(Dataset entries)

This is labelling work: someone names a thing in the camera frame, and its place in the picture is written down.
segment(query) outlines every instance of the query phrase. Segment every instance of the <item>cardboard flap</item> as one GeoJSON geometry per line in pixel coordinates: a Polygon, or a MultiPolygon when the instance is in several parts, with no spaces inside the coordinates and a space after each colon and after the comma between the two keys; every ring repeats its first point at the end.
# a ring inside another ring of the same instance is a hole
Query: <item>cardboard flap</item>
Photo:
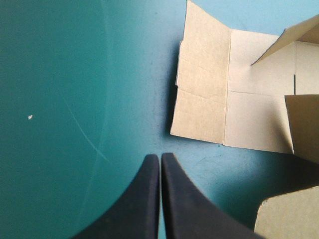
{"type": "Polygon", "coordinates": [[[257,214],[255,232],[267,239],[319,238],[319,187],[265,200],[257,214]]]}
{"type": "Polygon", "coordinates": [[[231,30],[187,1],[170,133],[222,143],[231,30]]]}
{"type": "Polygon", "coordinates": [[[295,155],[319,163],[319,95],[285,96],[295,155]]]}
{"type": "Polygon", "coordinates": [[[286,28],[277,41],[268,48],[268,50],[254,62],[257,63],[281,48],[294,41],[306,41],[310,43],[319,42],[319,15],[316,15],[297,25],[286,28]]]}

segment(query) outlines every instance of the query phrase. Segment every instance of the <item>cardboard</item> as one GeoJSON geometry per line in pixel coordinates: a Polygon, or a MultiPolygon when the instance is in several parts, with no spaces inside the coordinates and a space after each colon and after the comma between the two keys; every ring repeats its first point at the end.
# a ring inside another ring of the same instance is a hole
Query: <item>cardboard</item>
{"type": "Polygon", "coordinates": [[[171,134],[223,142],[230,33],[227,26],[187,3],[171,134]]]}
{"type": "Polygon", "coordinates": [[[319,163],[319,95],[285,99],[295,155],[319,163]]]}
{"type": "Polygon", "coordinates": [[[265,200],[255,232],[267,239],[319,238],[319,187],[265,200]]]}
{"type": "Polygon", "coordinates": [[[171,134],[293,153],[284,95],[319,93],[318,25],[235,30],[188,0],[171,134]]]}

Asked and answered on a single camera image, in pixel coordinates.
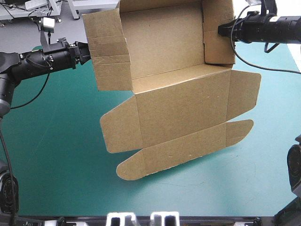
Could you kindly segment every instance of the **cardboard side panel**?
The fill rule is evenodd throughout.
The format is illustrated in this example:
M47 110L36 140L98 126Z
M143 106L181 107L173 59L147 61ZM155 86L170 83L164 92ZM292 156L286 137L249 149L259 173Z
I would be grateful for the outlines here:
M196 1L200 0L121 0L120 11L121 13L141 11L151 8L169 7Z
M136 97L131 97L100 119L103 137L110 153L142 148Z
M230 40L217 33L219 25L234 19L232 0L203 0L205 62L208 64L234 64L235 57Z
M231 71L227 121L256 106L261 75Z
M230 70L231 68L228 67L206 64L192 66L171 72L133 79L133 91L135 94L139 94Z
M119 9L83 15L98 89L132 90Z
M145 148L117 167L125 180L136 180L234 145L249 133L251 120L223 123L172 141Z
M205 62L200 2L125 13L121 21L132 79Z
M136 95L143 147L226 121L230 71Z

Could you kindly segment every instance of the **wire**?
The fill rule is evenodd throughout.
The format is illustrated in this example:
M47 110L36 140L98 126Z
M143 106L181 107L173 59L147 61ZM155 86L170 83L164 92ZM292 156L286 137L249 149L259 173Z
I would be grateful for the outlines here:
M11 15L11 13L9 12L9 10L4 5L2 5L2 6L8 12L8 14L11 16L12 19L16 19L15 17L13 17L13 15Z
M275 68L268 68L268 67L261 67L261 66L258 66L258 65L254 65L246 60L244 60L235 50L235 46L234 46L234 42L233 42L233 31L234 31L234 28L235 26L237 25L241 15L243 14L243 12L249 8L250 6L247 6L245 7L239 14L239 16L237 17L233 27L232 27L232 30L231 30L231 37L230 37L230 41L231 41L231 47L233 49L233 52L234 54L238 57L238 59L240 59L242 62L244 62L245 64L251 66L251 67L256 67L256 68L259 68L259 69L262 69L262 70L266 70L266 71L274 71L274 72L288 72L288 73L296 73L296 74L301 74L301 72L299 71L292 71L292 70L285 70L285 69L275 69Z
M17 109L17 108L20 108L20 107L24 107L24 106L30 104L35 99L37 99L39 97L39 95L43 92L43 90L44 90L44 88L45 88L45 86L46 86L46 84L47 84L47 82L49 80L49 76L50 76L50 72L48 73L47 78L46 78L46 80L44 82L44 85L42 86L41 90L39 91L39 93L33 99L31 99L30 101L26 102L25 104L22 104L22 105L19 105L19 106L16 106L16 107L12 107L11 109Z
M13 194L13 209L12 209L12 214L11 214L11 218L10 218L10 222L9 225L14 225L14 219L15 219L15 215L16 215L16 193L15 193L15 187L14 187L14 175L13 175L13 170L12 170L12 166L11 166L11 161L10 161L10 157L8 154L8 149L6 147L5 141L4 141L4 137L2 134L2 129L0 126L0 139L1 139L1 143L4 149L4 153L5 153L5 157L7 159L8 162L8 169L9 169L9 173L10 173L10 182L11 182L11 190L12 190L12 194Z
M0 2L0 5L6 6L6 7L9 7L9 8L17 8L17 9L21 9L21 10L30 12L30 10L27 10L27 9L25 9L25 8L21 8L21 7L18 7L18 6L10 6L10 5L8 5L8 4L6 4L6 3L3 3L3 2Z

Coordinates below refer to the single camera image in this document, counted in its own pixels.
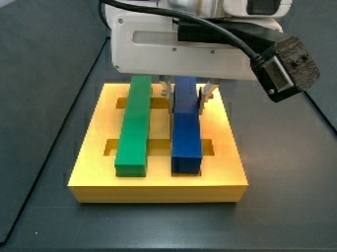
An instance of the blue block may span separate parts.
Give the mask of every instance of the blue block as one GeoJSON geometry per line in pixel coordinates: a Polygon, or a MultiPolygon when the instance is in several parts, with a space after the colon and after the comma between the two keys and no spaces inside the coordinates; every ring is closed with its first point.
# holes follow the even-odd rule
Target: blue block
{"type": "Polygon", "coordinates": [[[171,171],[200,172],[203,147],[200,136],[196,79],[176,77],[172,123],[171,171]]]}

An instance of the yellow wooden board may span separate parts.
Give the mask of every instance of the yellow wooden board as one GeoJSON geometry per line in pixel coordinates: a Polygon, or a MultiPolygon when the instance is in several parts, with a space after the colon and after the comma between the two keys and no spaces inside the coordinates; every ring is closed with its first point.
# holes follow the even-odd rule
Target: yellow wooden board
{"type": "MultiPolygon", "coordinates": [[[[126,100],[127,91],[128,84],[104,84],[68,181],[68,188],[77,201],[238,202],[247,187],[247,180],[218,91],[214,92],[214,99],[207,102],[200,116],[202,137],[207,148],[202,174],[171,174],[167,144],[170,115],[167,109],[156,104],[150,118],[147,175],[116,177],[114,163],[126,111],[120,103],[126,100]]],[[[152,96],[160,97],[160,91],[162,86],[154,84],[152,96]]]]}

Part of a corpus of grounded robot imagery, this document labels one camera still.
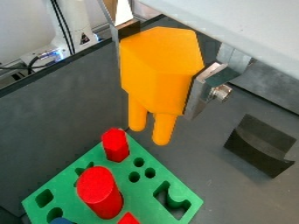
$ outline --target dark gray surface
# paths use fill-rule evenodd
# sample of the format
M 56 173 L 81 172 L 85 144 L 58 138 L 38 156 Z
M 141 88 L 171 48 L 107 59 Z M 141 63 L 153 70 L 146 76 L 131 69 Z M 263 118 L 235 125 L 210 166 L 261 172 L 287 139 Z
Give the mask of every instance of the dark gray surface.
M 0 223 L 2 224 L 23 224 L 22 220 L 10 214 L 2 207 L 0 207 Z
M 122 120 L 113 44 L 0 98 L 0 206 L 23 215 L 22 200 Z
M 194 121 L 178 120 L 173 141 L 159 147 L 146 131 L 129 133 L 205 200 L 191 223 L 299 223 L 299 141 L 286 155 L 298 161 L 271 179 L 225 149 L 231 131 L 245 114 L 299 139 L 299 116 L 234 87 L 227 102 L 215 101 Z
M 231 83 L 299 114 L 299 80 L 261 61 Z

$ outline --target white wall
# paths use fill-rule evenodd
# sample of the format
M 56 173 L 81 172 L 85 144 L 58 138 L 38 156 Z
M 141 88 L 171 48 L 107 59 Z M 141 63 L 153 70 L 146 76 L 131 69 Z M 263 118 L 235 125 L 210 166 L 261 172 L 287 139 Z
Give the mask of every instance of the white wall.
M 48 45 L 54 28 L 46 10 L 50 0 L 0 0 L 0 62 L 18 60 L 20 56 Z M 86 0 L 91 27 L 107 22 L 97 0 Z
M 138 0 L 134 0 L 134 7 L 135 14 L 142 18 L 150 19 L 162 14 L 158 10 L 154 10 L 153 8 L 139 3 Z

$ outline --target red cylinder
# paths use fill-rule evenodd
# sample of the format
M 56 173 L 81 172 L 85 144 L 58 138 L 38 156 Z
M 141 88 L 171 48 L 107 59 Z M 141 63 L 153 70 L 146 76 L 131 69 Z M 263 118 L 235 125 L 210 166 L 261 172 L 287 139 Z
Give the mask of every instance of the red cylinder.
M 78 194 L 99 218 L 110 220 L 118 216 L 125 201 L 114 175 L 106 167 L 95 166 L 82 173 Z

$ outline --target metal bracket
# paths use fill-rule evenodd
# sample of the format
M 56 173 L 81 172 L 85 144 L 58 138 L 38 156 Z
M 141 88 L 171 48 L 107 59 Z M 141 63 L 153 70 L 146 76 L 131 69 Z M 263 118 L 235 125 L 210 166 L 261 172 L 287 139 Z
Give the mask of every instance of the metal bracket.
M 218 61 L 223 64 L 215 62 L 194 80 L 183 114 L 187 120 L 194 119 L 213 99 L 225 102 L 230 98 L 233 89 L 225 84 L 245 73 L 251 57 L 233 46 L 222 44 Z

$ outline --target green shape sorter
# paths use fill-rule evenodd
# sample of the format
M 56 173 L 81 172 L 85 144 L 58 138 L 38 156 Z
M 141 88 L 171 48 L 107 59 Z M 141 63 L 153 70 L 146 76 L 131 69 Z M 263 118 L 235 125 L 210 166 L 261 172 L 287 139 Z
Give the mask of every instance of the green shape sorter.
M 129 134 L 126 137 L 130 156 L 122 163 L 107 160 L 101 143 L 28 196 L 23 207 L 32 224 L 47 224 L 58 217 L 78 224 L 118 224 L 126 212 L 131 212 L 142 224 L 190 223 L 201 209 L 202 199 L 135 139 Z M 77 193 L 79 175 L 85 169 L 97 165 L 113 171 L 125 198 L 123 209 L 111 220 L 102 220 L 97 216 Z M 169 207 L 183 209 L 182 217 L 175 218 L 171 210 L 158 200 L 162 193 L 167 195 Z

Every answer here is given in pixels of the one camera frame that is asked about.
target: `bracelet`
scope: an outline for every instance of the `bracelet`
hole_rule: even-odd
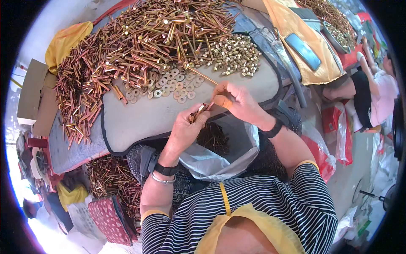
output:
[[[158,182],[164,183],[164,184],[174,183],[174,182],[176,181],[176,176],[174,176],[174,179],[173,179],[172,181],[163,181],[163,180],[160,180],[160,179],[158,179],[156,176],[154,176],[153,173],[151,173],[151,177],[152,177],[152,179],[154,179],[155,181],[158,181]]]

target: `striped shirt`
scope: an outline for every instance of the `striped shirt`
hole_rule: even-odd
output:
[[[328,253],[337,217],[327,186],[315,165],[298,166],[288,183],[274,176],[251,176],[223,182],[231,211],[252,204],[279,218],[298,236],[306,253]],[[217,215],[226,209],[218,183],[188,196],[170,219],[146,216],[142,224],[143,253],[193,253]]]

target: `pink shirt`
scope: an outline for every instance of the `pink shirt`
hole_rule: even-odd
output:
[[[393,114],[395,99],[399,94],[396,80],[386,74],[384,70],[379,70],[374,75],[374,81],[378,86],[379,96],[371,94],[371,125],[375,127],[383,123],[386,118]]]

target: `black wristwatch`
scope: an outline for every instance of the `black wristwatch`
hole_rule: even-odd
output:
[[[176,165],[174,167],[164,167],[161,164],[156,163],[153,171],[157,171],[157,172],[163,174],[164,176],[173,176],[174,174],[176,174],[176,172],[178,172],[178,170],[179,170],[179,163],[178,163],[178,165]]]
[[[174,167],[164,167],[158,163],[159,154],[149,146],[144,146],[141,151],[140,175],[147,178],[149,174],[157,171],[164,176],[173,176],[179,169],[178,165]]]
[[[261,132],[269,139],[275,137],[279,131],[281,130],[282,126],[289,126],[289,117],[290,111],[287,109],[286,104],[283,101],[279,101],[278,107],[273,108],[270,110],[269,114],[276,119],[276,123],[274,127],[270,131],[262,131]]]

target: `smartphone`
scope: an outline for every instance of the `smartphone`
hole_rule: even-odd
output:
[[[305,61],[305,63],[312,69],[316,71],[320,64],[322,63],[320,59],[316,56],[313,50],[302,41],[296,34],[291,33],[285,38],[285,42],[293,48],[296,53]]]

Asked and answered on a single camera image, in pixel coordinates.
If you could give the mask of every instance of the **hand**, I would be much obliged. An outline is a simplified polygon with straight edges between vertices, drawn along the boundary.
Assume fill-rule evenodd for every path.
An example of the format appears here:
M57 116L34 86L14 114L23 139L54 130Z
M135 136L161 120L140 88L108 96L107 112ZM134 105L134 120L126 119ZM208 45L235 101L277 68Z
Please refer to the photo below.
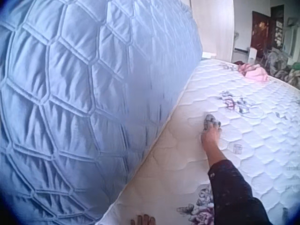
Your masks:
M209 149L213 149L218 146L220 131L221 128L219 128L218 124L209 124L209 128L201 134L201 142L204 151L207 152Z
M133 219L130 221L130 225L135 225L135 221ZM149 218L147 214L145 214L144 217L138 216L137 225L156 225L155 218Z

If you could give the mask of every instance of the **floral print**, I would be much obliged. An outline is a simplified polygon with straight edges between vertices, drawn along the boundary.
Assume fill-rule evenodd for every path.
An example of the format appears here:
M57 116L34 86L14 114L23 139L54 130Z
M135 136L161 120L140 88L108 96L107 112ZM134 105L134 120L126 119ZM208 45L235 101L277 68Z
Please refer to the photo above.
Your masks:
M210 185L201 185L199 198L195 205L188 204L187 207L177 208L183 216L188 216L190 225L213 225L214 224L214 203Z

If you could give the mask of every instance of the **hexagonal quilting pattern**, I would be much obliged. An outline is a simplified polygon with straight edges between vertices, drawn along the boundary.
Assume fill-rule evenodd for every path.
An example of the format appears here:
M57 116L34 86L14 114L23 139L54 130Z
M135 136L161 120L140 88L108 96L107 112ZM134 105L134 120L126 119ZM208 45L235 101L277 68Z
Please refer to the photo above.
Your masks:
M31 224L94 224L201 59L191 11L179 0L23 0L3 12L0 175L8 201Z
M176 208L195 203L199 187L209 183L207 157L198 140L207 113L221 121L219 147L251 185L270 221L285 224L286 213L300 203L300 91L272 78L266 83L248 80L223 65L201 61L145 163L99 225L129 222L143 213L154 215L157 224L190 224ZM278 90L285 101L273 96ZM230 107L224 91L243 95L254 102L254 110L250 106L241 113ZM284 117L286 110L298 113Z

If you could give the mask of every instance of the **person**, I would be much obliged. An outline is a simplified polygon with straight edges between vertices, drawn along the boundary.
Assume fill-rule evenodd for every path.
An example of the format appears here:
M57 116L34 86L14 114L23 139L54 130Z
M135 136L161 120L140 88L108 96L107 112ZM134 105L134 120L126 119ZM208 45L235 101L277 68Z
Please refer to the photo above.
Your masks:
M219 149L220 125L209 114L200 135L210 166L208 176L214 199L214 224L271 225L261 201L253 197L250 185ZM156 222L153 217L144 215L138 217L137 225L156 225Z

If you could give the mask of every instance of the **white mattress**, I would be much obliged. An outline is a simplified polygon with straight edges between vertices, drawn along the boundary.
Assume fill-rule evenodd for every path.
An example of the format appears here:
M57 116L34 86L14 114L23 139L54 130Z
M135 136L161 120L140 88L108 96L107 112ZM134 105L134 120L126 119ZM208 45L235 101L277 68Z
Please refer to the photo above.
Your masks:
M235 102L243 96L247 105L232 109L223 91ZM155 216L158 225L193 224L177 209L197 207L200 190L209 184L198 141L207 113L221 121L219 146L270 221L279 225L291 216L300 200L300 92L271 77L264 83L246 79L233 64L204 60L135 177L98 224L130 224L143 213Z

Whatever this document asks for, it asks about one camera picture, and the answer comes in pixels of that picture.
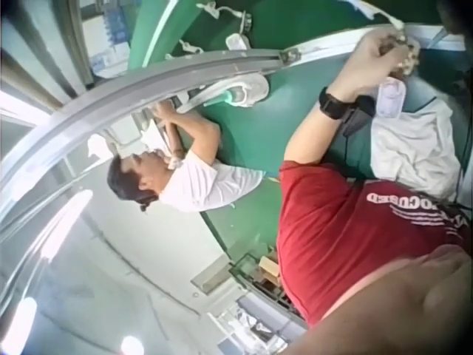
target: red t-shirt
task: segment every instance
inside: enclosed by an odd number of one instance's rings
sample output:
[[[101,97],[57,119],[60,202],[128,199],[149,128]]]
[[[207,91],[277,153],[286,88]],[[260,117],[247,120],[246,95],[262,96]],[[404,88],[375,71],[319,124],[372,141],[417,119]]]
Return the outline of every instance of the red t-shirt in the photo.
[[[351,186],[330,165],[285,161],[277,252],[285,291],[314,326],[351,286],[387,263],[438,246],[469,251],[471,230],[458,212],[397,183]]]

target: green conveyor belt
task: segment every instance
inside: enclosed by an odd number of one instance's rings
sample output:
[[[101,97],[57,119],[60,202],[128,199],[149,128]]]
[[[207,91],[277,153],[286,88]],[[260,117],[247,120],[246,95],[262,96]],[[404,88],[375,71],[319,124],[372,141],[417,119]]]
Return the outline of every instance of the green conveyor belt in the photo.
[[[371,2],[405,22],[440,23],[435,0]],[[217,0],[217,3],[247,10],[253,15],[253,29],[248,37],[254,48],[284,49],[328,33],[380,23],[366,20],[353,11],[351,5],[335,0]],[[223,13],[217,21],[201,13],[192,24],[183,26],[188,26],[184,41],[205,51],[223,50],[225,38],[238,30],[239,20]],[[176,47],[173,54],[182,53]],[[314,104],[320,89],[330,83],[342,63],[343,58],[329,58],[272,74],[270,97],[251,109],[226,104],[204,109],[204,115],[222,127],[219,158],[226,163],[264,169],[270,175],[277,175],[287,140]],[[465,63],[462,53],[425,51],[419,75],[441,90],[452,92],[452,83],[459,78],[458,70],[463,69]],[[464,123],[454,122],[458,154],[463,152],[465,133]],[[346,159],[344,139],[335,139],[328,158],[341,163],[346,161],[353,168],[351,175],[372,177],[370,128],[365,127],[349,139]],[[234,206],[206,212],[203,217],[236,260],[258,245],[274,245],[279,204],[279,187],[266,182]]]

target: white t-shirt
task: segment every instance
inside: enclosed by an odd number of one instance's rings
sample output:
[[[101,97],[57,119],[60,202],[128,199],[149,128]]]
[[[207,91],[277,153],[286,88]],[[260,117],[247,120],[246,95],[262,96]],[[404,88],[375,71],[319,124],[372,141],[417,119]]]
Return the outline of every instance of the white t-shirt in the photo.
[[[160,201],[183,212],[218,209],[253,191],[265,173],[215,161],[209,166],[191,150],[160,193]]]

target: man
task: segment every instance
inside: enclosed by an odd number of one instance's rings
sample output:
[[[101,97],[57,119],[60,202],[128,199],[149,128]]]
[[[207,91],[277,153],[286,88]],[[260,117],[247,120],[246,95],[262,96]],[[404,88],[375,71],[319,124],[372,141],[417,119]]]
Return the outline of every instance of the man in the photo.
[[[154,114],[166,127],[175,169],[160,152],[144,152],[110,164],[107,183],[121,200],[134,200],[145,211],[153,201],[183,212],[201,212],[226,206],[253,191],[264,172],[229,166],[216,160],[220,128],[197,113],[179,114],[170,101],[158,103]],[[186,154],[177,127],[193,139]]]
[[[311,328],[285,355],[438,354],[469,321],[468,220],[393,182],[350,186],[321,163],[346,108],[407,58],[405,46],[380,55],[388,35],[360,41],[320,96],[332,106],[315,105],[285,150],[277,251]]]

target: dark hair
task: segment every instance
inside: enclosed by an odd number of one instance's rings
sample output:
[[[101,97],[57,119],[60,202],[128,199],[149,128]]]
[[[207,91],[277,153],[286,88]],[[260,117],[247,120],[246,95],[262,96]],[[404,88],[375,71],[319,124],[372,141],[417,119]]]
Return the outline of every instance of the dark hair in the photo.
[[[135,201],[140,204],[141,211],[145,212],[158,196],[152,190],[140,190],[140,177],[135,172],[122,172],[121,161],[119,155],[113,157],[106,182],[120,200]]]

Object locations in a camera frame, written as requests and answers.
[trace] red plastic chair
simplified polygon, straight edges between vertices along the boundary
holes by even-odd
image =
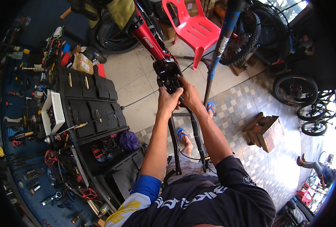
[[[177,7],[178,20],[180,25],[176,27],[170,12],[167,8],[167,2],[173,3]],[[163,8],[176,32],[173,44],[179,37],[194,50],[193,70],[197,69],[203,53],[213,44],[217,43],[221,29],[208,20],[203,13],[200,0],[196,0],[198,15],[191,17],[188,14],[184,0],[162,0]]]
[[[306,204],[306,206],[308,207],[310,205],[310,203],[312,202],[313,196],[309,193],[310,186],[304,181],[303,181],[303,183],[307,186],[307,190],[305,192],[297,190],[297,194],[298,194],[299,197],[302,197],[302,198],[299,198],[299,199],[302,202],[304,202]]]

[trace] person's hand
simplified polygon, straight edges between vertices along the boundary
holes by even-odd
[[[184,88],[183,104],[186,107],[189,107],[191,110],[194,111],[194,107],[197,107],[198,105],[202,105],[197,89],[195,88],[195,86],[190,84],[185,77],[178,76],[178,80],[183,84],[183,88]]]
[[[183,88],[178,88],[175,91],[175,93],[168,94],[167,88],[160,87],[157,116],[163,115],[169,118],[175,109],[179,110],[180,107],[178,105],[181,104],[181,102],[178,99],[182,95],[182,93],[183,93]]]

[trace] blue flip-flop
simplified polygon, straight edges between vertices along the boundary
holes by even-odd
[[[213,102],[208,102],[208,103],[207,103],[207,106],[206,106],[206,110],[207,110],[207,112],[208,112],[209,110],[211,110],[212,113],[214,114],[214,110],[213,110],[212,107],[214,108],[214,104],[213,104]]]
[[[179,135],[179,133],[180,133],[181,131],[184,131],[184,129],[182,129],[182,128],[179,128],[179,129],[177,130],[177,137],[178,137],[178,135]],[[181,141],[181,140],[182,140],[182,136],[183,136],[183,135],[186,135],[186,136],[188,137],[188,135],[187,135],[187,134],[185,134],[185,133],[181,133],[181,136],[179,137],[179,141]]]

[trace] white plastic basket
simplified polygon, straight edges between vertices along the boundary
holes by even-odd
[[[56,120],[56,125],[51,129],[51,121],[47,114],[47,110],[53,105],[53,114]],[[65,123],[66,119],[64,118],[61,95],[57,92],[47,93],[47,99],[44,102],[42,107],[42,120],[44,125],[44,131],[46,135],[56,134],[58,129]]]

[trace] wooden stool
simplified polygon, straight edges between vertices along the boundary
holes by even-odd
[[[284,137],[284,128],[279,116],[264,117],[259,113],[243,130],[247,132],[250,143],[270,153]]]

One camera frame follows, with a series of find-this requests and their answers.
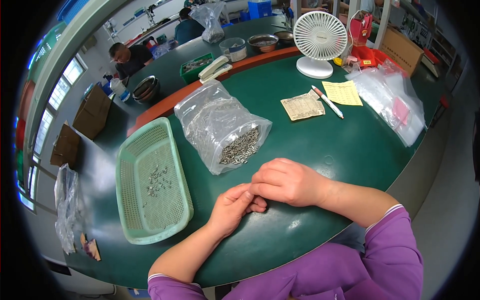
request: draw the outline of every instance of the pink tag
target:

- Exercise directions:
Pull out all lines from the entries above that include the word "after".

- Your response:
segment(query) outlines every instance of the query phrase. Segment every instance of the <item>cardboard flap</item> as one GeoJSON geometry per line in pixel coordinates: a Polygon, or a MultiPolygon when the instance is in several parts, with no spaces inside the coordinates and a space after each colon and after the comma between the two keys; every ring repeats its first point at the end.
segment(query) outlines every instance of the query phrase. Segment every instance of the <item>cardboard</item> as one GeoJSON geometry per line in pixel coordinates: a Polygon, or a MultiPolygon when the instance is in several parts, with no spaces inside the coordinates and a space after each colon and after the comma between the two keys; every ring repeats its first point at the end.
Give the mask of every instance of the blue block as one GeoJSON geometry per line in pixel coordinates: a Polygon, or a MultiPolygon when the instance is in several parts, with a space after the colon and after the comma between the two keys and no spaces inside the coordinates; every ring is closed with its first point.
Give the mask of every instance of the yellow wooden board as one GeoJSON geometry per line in pixel coordinates: a Polygon, or a MultiPolygon when the instance is in several parts, with a space after the colon and after the comma between the two keys and no spaces inside the coordinates; every ring is closed with its first point.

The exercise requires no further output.